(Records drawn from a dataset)

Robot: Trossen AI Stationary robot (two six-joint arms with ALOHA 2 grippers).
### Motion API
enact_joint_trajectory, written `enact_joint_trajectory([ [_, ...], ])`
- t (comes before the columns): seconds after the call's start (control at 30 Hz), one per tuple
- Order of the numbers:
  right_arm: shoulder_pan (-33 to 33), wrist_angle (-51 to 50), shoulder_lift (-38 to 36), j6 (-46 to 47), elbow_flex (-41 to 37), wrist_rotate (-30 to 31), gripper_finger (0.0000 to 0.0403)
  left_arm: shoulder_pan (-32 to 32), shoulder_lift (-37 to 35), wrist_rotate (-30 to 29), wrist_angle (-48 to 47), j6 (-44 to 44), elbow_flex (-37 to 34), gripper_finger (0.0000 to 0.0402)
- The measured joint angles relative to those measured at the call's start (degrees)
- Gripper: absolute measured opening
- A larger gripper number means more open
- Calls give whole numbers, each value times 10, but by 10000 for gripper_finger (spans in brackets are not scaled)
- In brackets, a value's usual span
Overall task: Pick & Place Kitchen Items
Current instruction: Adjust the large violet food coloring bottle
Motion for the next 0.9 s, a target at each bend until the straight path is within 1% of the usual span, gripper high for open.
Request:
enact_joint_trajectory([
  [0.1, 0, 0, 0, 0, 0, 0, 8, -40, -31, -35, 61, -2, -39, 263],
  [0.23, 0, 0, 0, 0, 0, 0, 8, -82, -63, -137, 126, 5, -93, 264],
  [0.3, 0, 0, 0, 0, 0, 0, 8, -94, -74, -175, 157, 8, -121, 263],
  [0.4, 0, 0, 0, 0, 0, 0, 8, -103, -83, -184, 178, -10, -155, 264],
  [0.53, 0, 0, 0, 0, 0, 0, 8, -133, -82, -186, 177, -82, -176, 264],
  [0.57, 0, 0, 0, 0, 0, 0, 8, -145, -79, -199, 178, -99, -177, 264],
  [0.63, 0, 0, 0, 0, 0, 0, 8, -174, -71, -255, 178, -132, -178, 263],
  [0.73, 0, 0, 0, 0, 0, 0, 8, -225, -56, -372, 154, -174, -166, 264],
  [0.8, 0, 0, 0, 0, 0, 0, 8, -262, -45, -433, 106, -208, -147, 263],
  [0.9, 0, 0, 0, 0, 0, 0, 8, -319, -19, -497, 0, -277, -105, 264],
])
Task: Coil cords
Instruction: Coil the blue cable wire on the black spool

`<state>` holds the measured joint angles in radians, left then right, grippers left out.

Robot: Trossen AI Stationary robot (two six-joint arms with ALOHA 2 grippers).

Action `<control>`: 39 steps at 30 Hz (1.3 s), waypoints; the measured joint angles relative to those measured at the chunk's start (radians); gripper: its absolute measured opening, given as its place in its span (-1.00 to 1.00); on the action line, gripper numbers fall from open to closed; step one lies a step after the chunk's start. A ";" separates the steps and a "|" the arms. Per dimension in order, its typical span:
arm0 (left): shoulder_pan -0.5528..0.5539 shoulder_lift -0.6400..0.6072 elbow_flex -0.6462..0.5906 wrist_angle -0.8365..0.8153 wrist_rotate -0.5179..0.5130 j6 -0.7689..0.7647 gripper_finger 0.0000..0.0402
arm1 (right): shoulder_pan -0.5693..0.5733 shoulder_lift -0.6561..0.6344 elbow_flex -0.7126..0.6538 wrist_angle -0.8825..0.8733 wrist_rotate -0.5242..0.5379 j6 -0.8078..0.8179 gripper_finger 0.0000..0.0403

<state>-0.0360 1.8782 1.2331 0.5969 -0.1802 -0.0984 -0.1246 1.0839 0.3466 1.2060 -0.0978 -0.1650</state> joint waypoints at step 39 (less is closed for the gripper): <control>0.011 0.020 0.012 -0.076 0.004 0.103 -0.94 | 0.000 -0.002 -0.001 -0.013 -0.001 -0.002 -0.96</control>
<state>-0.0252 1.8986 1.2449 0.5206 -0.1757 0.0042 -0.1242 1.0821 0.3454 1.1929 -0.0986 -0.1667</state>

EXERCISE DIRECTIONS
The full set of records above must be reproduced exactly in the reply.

SOLUTION TO THIS PROBLEM
Robot: Trossen AI Stationary robot (two six-joint arms with ALOHA 2 grippers).
### Motion API
enact_joint_trajectory, written `enact_joint_trajectory([ [_, ...], ])`
- t (comes before the columns): seconds after the call's start (control at 30 Hz), one per tuple
- Order of the numbers:
  right_arm: shoulder_pan (-33 to 33), wrist_angle (-51 to 50), shoulder_lift (-38 to 36), j6 (-46 to 47), elbow_flex (-41 to 37), wrist_rotate (-30 to 31), gripper_finger (0.0000 to 0.0403)
  left_arm: shoulder_pan (-32 to 32), shoulder_lift (-37 to 35), wrist_rotate (-30 to 29), wrist_angle (-48 to 47), j6 (-44 to 44), elbow_flex (-37 to 34), gripper_finger (0.0000 to 0.0402)
- The measured joint angles relative to those measured at the call's start (degrees)
- Gripper: absolute measured opening
- A larger gripper number means more open
- Calls give whole numbers, each value times 10, but by 10000 for gripper_finger (spans in brackets are not scaled)
- In brackets, a value's usual span
Overall task: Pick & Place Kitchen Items
Current instruction: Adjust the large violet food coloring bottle
Motion for the next 0.9 s, a target at each bend until the straight path is within 1% of the usual span, gripper high for open.
Request:
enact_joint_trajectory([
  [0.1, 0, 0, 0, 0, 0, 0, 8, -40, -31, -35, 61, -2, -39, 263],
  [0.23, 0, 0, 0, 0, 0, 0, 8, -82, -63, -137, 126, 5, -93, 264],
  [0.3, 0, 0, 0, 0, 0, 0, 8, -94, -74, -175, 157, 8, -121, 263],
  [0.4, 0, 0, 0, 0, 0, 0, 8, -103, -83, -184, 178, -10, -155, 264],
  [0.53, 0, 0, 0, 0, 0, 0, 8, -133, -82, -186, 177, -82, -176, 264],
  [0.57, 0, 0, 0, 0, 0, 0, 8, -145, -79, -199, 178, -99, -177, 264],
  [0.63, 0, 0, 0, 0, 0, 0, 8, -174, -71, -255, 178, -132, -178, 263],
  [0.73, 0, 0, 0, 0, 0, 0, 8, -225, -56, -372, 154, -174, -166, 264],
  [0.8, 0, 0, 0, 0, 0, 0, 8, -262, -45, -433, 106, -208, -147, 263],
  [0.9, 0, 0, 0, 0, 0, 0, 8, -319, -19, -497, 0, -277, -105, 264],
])
Task: Coil cords
Instruction: Coil the blue cable wire on the black spool

`<state>` holds the measured joint angles in radians, left then right, grippers left out.

Robot: Trossen AI Stationary robot (two six-joint arms with ALOHA 2 grippers).

Action `<control>`: 39 steps at 30 Hz (1.3 s), waypoints; the measured joint angles relative to those measured at the chunk's start (radians); gripper: its absolute measured opening, given as its place in its span (-1.00 to 1.00); on the action line, gripper numbers fall from open to closed; step one lies a step after the chunk's start. A ";" separates the steps and a "|" the arms. Per dimension in order, its typical span:
arm0 (left): shoulder_pan -0.5528..0.5539 shoulder_lift -0.6400..0.6072 elbow_flex -0.6462..0.5906 wrist_angle -0.8365..0.8153 wrist_rotate -0.5179..0.5130 j6 -0.7689..0.7647 gripper_finger 0.0000..0.0402
arm1 (right): shoulder_pan -0.5693..0.5733 shoulder_lift -0.6561..0.6344 elbow_flex -0.7126..0.6538 wrist_angle -0.8825..0.8733 wrist_rotate -0.5242..0.5379 j6 -0.8078..0.8179 gripper_finger 0.0000..0.0403

<state>-0.0360 1.8782 1.2331 0.5969 -0.1802 -0.0984 -0.1246 1.0839 0.3466 1.2060 -0.0978 -0.1650</state> joint waypoints at step 39 (less is closed for the gripper): <control>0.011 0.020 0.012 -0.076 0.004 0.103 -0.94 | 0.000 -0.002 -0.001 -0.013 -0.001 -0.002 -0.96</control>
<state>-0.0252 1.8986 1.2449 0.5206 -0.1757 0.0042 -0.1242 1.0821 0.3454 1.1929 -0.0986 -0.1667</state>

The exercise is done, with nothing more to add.